Some Thoughts on American Christianity July 10, 2023

An American flag with a white cross on the blue field

I have been thinking again about the mystery of American Christianity. I’ve been thinking about the Gospels, and the current political situation in America, and all the people claiming to stand up for Christianity. And I’ve come to some conclusions.

What I’ve been thinking is this:

You cannot serve two masters. Either you will hate one and love the other, or you will be loyal to one and despise the other. You cannot serve both God and mammon. But nothing ever calls itself mammon. Mammon always calls itself something else.  All of the gods of the nations are idols, but idols never call themselves idols. Idols always call themselves gods. The word “ba’al” just means “lord,” after all. To worship the ba’als is not to consciously pray to a statue; it’s to call something God when it isn’t. When Aaron fashioned the golden calf, he didn’t say “here’s an idol for you.” He said “this is your god, O Israel, who brought you out of the land of Egypt.” The Antichrist is someone who calls himself Christ.

One of the reasons we are called to live a life of continuous conversion is that we so often find ourselves calling something “God” that isn’t God. You have to keep converting, turning around, re-orienting back to the real God. Conversion is dynamic. Conversion is ongoing. Conversion is constantly returning to God when you’ve found yourself praying to a golden statue or an Antichrist. Some statues are more convincing than others. Some Antichrists do a talented impression of Christ. Some temples to Ba’al look an awful lot like cathedrals.

Christ was silent before His accusers. God is notorious for standing by quietly while others blame Him for all kinds of things. You can’t wait for a thunderbolt to tell you what is really God and what is an idol. You have to seek God. You have to accept that lots of things that look like God are not. And you have to keep actively seeking, even when you think you’ve found Him, because God is quiet and idols are loud.

It’s easy to fall into a form of Christianity that is actually idolatry, and that’s what American Christianity is.

When I speak of American Christianity, I’m not speaking of all Americans who are Christian. I’m speaking of a specific idolatry that I find here in America, an idolatry that surely resembles other idolatries that have cropped up in other places all over the world throughout history. I am speaking of a particular brand of idolatry that I see many American Catholics and most American Evangelical Protestants taking part in together, though the movement also comprises some Orthodox Christians and some members of mainline Protestant denominations as well– and even some professed nonreligious people who are useful to the Christians. Some of those idolaters are scrupulous regular churchgoers and many, particularly on the Protestant side, are not. The major figureheads of this religion are rich, but most of the idol worshippers are middle class or poor. Most of them are white, but a significant number are not. The movement is headed by men and deeply misogynistic, but many of its most fervent disciples are women.

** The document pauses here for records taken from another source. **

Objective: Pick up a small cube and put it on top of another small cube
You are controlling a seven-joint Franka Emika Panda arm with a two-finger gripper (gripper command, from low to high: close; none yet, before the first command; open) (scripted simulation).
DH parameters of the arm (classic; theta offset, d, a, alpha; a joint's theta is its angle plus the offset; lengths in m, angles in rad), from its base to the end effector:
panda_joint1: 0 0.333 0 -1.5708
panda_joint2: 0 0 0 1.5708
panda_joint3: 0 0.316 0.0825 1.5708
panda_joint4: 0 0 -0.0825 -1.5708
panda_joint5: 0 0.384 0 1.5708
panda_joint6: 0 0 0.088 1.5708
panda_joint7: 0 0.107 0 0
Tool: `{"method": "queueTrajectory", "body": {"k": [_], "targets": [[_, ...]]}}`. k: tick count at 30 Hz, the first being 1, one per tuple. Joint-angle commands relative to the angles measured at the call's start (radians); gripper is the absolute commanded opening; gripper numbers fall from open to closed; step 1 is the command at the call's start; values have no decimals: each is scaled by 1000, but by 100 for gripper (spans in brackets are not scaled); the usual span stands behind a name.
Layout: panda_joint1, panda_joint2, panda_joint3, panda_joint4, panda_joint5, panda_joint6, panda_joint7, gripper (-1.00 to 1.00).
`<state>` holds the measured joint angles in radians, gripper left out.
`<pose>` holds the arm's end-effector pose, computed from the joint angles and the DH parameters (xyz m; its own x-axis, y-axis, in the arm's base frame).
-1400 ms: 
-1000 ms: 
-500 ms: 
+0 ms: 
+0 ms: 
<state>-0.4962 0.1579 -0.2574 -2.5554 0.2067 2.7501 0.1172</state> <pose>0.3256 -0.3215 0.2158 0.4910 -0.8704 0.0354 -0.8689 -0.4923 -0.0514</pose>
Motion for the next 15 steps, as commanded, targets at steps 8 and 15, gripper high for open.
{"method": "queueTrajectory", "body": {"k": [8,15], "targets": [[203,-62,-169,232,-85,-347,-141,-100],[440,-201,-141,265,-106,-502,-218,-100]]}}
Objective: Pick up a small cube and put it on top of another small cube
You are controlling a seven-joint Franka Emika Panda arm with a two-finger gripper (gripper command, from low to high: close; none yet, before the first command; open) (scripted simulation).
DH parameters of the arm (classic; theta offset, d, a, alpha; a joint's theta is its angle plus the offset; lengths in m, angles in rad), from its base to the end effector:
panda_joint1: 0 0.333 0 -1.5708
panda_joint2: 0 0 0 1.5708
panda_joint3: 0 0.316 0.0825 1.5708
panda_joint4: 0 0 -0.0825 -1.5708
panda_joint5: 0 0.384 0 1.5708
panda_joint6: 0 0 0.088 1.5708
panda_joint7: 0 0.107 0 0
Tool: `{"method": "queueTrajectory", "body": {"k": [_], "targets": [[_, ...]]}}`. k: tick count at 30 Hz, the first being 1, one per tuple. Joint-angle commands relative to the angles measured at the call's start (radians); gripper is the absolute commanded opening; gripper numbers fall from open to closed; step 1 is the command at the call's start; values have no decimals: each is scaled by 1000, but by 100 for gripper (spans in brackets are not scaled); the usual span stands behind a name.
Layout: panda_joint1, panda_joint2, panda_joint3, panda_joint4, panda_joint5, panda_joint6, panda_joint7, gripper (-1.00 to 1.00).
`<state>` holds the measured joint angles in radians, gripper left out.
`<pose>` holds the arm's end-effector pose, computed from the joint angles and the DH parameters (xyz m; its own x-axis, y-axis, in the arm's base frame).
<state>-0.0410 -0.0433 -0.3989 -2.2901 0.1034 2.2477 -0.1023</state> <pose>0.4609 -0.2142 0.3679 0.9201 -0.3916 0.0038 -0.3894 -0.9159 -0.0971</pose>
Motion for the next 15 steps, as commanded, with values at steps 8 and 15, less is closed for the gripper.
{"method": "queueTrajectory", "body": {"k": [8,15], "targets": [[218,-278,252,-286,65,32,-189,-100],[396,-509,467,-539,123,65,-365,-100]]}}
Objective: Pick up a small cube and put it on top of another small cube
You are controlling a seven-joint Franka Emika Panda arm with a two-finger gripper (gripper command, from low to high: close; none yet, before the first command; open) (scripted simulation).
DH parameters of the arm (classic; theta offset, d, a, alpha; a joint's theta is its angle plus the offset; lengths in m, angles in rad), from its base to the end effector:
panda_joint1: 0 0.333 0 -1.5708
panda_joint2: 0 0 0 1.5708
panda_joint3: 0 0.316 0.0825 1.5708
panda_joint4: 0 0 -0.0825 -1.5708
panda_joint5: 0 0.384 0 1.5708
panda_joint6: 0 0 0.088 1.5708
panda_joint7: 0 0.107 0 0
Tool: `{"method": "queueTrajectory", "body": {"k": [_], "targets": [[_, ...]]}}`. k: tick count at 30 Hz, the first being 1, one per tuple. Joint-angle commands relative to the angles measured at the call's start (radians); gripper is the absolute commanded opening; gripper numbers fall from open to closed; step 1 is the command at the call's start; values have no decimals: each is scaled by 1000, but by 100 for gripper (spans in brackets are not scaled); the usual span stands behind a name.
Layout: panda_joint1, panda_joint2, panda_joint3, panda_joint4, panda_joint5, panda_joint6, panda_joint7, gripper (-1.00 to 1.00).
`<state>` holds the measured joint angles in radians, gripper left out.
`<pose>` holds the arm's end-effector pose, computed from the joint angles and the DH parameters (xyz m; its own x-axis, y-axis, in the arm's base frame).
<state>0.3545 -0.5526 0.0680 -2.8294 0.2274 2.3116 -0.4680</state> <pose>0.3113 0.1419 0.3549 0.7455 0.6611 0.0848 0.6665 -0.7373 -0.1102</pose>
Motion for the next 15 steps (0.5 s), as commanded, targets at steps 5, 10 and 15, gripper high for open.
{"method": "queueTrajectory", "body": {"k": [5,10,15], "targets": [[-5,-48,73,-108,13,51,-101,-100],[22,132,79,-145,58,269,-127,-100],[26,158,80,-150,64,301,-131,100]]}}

This movement is directly opposed to Christ’s message as I read it in the Gospels, but it claims Christ as an excuse for anything it wants to do anyway.

I’m not an expert in how this particular movement got started. I could point to some factors, none of which I’ve noticed on my own but which I’ve begun to learn about from people much more knowledgeable than I am. I could tell you to look at the moving goalposts of whiteness in America, and how certain ethnic groups like the Irish and the Italians didn’t count as respectable Americans up until a certain moment in the 20th century, and then they did, and then their Catholicism was folded under the banner of “harmless respectable religion” instead of “weird foreign cult” in the American imagination, and they began to feel commonality with American Protestants in a way that Catholics from another part of the world wouldn’t. I can tell you about the efforts of the Republican party to solidify Catholic voters together with Evangelicals against the rest of the country under Richard Nixon by condemning feminists loudly. I could point to movements in American Protestantism like the Megachurches in Orange County, the absurdity of the so-called Prosperity Gospel and the turn inward toward accepting Christ as your personal savior instead of a focus on collective accountability and social sin. I could point to reactionary movements in the Catholic Church after the Second Vatican Council. I could tell you about my own experiences in the Charismatic Renewal. What I know is that right now, in the country I live in, there is a dangerous idolatry calling itself Christianity while worshipping power and money. And you are accused of not really being a Christian if you don’t revere their idol.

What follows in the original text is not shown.